Police forces affiliated to the Anti-Drug Department acted on tips from informants once the shipment left Syrian territories, he added, saying investigations were under way.
“This quantity of pills would have impacted health and youth and contributed to crime if it entered any province,” he said, while standing next to a handcuffed man in yellow prison jumpsuit who turned his back to the camera as the pills were spread on a big wooden table.
The seizure is one of the largest to have been made in Iraq amid continuing efforts to combat smuggling. Early this week, authorities seized 30 kilograms of the synthetic drug crystal meth in the southern province of Najaf.

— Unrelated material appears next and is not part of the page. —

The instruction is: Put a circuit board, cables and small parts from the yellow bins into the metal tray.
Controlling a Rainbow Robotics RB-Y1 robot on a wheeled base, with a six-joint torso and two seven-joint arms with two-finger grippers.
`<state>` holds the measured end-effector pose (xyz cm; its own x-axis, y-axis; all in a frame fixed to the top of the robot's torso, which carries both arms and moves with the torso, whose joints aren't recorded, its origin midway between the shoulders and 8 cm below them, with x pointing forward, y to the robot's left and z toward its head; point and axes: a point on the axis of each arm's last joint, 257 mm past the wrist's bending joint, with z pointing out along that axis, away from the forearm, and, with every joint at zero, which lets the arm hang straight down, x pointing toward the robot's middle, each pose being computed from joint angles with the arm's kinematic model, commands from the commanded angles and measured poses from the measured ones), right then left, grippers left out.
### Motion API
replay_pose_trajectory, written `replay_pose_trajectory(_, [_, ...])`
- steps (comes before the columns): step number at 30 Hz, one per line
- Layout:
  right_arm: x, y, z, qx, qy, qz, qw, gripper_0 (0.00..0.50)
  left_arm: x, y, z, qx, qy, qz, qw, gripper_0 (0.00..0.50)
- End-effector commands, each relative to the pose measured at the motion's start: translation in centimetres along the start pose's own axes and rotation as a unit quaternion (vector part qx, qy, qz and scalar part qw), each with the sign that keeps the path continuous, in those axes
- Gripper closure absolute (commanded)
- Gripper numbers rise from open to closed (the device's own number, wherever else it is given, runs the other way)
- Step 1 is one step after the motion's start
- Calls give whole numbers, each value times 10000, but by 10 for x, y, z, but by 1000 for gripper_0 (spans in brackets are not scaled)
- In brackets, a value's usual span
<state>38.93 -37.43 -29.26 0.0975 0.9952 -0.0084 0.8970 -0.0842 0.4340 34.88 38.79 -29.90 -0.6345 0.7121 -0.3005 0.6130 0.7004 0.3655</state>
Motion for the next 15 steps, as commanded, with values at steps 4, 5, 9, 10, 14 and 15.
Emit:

Drug trafficking and abuse have been growing rapidly in Iraq since the 2003 US-led invasion that toppled Saddam Hussein, posing a challenge to the country's security forces.
Security and health officials blame what they describe as successive weak governments, as well as widespread corruption among security forces, porous borders and a lack of co-operation between government agencies as the main reasons for the rise.
Since 2003, Iraq has been transformed from being a corridor for smuggling drugs to neighbouring countries to a place where consumption is hitting unprecedented levels.
According to Iraq officials, Captagon has become the second most widely used drug in the country, having overtaken tramadol, heroin and hashish. Crystal meth is also widely used in Iraq, accounting for 60 per cent of the country’s drug trade.